L.WILLATT, EAST ANGLIAN REGIONAL GENETICS SERVICE/SCIENCE PHOTO LIBRARY

ダウン症候群の約3%は,46本の正常な数の染色体を有するが,21番染色体の過剰部分が他の染色体上に転座している(これによる異常染色体は1本として数える)。

最も頻度の高い転座はt(14;21)であり,この場合,21番染色体の過剰部分は14番染色体に付着している。t(14;21)転座例の約半数は両親とも正常核型であるが,このことは,その転座がde novoであったことを意味している。残る半数においては,一方の親(ほぼ全例で母親)が表現型は正常であるが染色体を45本しか有しておらず,そのうちの1つがt(14;21)となっている。理論的には,保因者である母親の児がダウン症候群を有する確率は1/3であるが,実際のリスクはこれよりも低い(約1/10)。一方,父親が保因者である場合のリスクは1/20に過ぎない。

次に頻度が高い転座はt(21;22)である。このケースでは,保因者である母親の児がダウン症候群を有する確率は約1/10であり,父親が保因者であるときのリスクはこれより低い。
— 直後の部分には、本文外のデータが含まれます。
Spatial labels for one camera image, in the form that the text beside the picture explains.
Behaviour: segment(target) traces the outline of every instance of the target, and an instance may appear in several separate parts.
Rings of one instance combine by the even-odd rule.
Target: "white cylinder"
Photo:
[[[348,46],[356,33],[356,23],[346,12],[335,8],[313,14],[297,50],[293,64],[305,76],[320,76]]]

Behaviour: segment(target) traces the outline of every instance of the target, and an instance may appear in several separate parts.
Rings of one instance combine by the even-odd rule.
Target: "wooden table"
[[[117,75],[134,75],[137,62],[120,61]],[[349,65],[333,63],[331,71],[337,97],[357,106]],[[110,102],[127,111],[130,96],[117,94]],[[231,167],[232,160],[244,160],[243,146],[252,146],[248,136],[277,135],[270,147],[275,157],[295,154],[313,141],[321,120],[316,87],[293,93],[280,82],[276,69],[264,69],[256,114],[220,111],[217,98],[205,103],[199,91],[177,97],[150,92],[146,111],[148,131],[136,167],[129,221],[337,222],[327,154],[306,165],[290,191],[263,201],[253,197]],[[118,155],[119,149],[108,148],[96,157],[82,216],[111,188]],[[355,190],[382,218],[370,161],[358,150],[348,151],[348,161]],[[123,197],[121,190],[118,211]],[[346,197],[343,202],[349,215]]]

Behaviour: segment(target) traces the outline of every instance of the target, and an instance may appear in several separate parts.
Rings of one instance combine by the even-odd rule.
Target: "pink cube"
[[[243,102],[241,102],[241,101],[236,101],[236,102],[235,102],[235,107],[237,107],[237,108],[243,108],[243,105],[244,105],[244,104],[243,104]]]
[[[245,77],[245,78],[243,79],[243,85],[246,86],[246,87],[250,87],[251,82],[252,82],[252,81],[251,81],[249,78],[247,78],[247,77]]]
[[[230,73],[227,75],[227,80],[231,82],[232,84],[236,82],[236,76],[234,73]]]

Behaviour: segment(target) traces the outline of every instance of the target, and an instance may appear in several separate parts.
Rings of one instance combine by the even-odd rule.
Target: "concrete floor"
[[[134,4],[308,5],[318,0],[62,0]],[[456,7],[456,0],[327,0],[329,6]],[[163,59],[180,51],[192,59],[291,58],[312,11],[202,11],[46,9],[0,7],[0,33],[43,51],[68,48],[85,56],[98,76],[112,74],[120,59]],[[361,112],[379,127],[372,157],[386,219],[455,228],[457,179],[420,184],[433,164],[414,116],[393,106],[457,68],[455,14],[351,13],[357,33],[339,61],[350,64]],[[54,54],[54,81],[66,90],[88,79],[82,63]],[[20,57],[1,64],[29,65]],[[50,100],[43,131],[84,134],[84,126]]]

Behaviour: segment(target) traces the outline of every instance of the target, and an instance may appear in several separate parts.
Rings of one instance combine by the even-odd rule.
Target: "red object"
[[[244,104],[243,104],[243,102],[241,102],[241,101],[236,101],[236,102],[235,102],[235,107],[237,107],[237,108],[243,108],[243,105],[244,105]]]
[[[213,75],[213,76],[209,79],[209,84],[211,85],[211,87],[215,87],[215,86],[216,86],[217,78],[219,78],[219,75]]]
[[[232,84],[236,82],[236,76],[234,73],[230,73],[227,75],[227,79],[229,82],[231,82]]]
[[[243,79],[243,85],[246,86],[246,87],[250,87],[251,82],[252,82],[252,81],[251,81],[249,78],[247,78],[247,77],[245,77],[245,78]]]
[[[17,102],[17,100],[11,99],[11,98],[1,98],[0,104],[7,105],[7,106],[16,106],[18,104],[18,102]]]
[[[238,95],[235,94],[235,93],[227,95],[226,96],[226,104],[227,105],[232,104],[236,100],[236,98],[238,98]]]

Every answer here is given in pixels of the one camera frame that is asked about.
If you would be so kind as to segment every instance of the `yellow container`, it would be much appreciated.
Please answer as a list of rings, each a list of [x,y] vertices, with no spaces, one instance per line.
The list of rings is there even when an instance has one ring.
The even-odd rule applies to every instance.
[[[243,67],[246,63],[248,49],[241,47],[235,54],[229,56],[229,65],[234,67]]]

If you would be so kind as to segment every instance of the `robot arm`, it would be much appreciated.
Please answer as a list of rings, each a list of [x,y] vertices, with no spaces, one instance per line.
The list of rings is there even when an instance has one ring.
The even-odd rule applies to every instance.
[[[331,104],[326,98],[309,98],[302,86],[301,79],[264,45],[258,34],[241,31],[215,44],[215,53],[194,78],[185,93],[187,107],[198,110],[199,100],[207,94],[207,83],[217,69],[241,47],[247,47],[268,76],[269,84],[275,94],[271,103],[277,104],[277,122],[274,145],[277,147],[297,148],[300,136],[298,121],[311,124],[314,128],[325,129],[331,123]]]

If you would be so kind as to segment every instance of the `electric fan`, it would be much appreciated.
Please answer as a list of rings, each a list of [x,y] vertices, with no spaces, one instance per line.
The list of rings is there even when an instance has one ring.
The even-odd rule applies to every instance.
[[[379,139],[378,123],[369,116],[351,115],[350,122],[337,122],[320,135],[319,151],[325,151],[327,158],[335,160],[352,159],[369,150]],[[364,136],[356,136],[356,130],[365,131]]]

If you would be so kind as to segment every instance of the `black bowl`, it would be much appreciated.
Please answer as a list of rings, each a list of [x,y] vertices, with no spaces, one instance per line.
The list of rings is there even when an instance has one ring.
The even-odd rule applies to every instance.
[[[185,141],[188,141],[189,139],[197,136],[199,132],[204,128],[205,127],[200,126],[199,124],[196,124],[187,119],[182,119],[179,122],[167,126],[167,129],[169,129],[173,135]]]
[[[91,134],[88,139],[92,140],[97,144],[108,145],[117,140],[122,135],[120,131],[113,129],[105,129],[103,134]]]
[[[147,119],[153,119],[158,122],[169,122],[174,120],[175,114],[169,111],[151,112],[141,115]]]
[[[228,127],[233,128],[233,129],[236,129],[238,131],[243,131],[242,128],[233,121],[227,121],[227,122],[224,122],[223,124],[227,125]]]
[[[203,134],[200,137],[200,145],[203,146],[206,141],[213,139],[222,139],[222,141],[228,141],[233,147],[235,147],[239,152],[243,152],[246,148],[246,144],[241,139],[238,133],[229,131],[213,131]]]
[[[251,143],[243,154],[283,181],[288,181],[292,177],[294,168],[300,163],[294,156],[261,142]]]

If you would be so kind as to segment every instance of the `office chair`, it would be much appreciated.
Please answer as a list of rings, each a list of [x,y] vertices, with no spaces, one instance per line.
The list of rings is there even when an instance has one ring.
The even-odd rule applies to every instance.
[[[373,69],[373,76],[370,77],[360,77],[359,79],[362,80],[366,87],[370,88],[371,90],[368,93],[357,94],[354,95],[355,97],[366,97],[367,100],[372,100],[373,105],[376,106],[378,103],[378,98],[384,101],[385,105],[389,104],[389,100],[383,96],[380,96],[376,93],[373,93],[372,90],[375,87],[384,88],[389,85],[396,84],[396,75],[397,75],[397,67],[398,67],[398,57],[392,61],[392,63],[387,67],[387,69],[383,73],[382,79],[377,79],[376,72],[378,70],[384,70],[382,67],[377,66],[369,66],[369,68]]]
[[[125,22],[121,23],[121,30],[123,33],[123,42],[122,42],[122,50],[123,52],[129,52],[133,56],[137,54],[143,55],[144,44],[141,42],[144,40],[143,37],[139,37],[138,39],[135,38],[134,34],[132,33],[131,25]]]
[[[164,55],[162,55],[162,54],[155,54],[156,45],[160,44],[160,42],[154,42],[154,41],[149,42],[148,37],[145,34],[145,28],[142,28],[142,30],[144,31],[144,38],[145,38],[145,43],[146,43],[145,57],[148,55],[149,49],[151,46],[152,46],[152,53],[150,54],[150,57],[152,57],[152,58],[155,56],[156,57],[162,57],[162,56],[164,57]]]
過剰な21番染色体が別の21番染色体に付着した場合に発生する21q21q転座は,上記よりはるかにまれである。親が21q21q転座の保因者またはモザイク(正常な細胞と21q21q転座を伴う染色体数45本の細胞が混在する)であるかどうかを特定することが特に重要となる。このケースでは,転座保因者の児はダウン症候群または21モノソミーのいずれかとなる(後者は典型的には生存不可能である)。親がモザイクの場合も,リスクは同様であるが,染色体が正常な児が産まれる可能性もある。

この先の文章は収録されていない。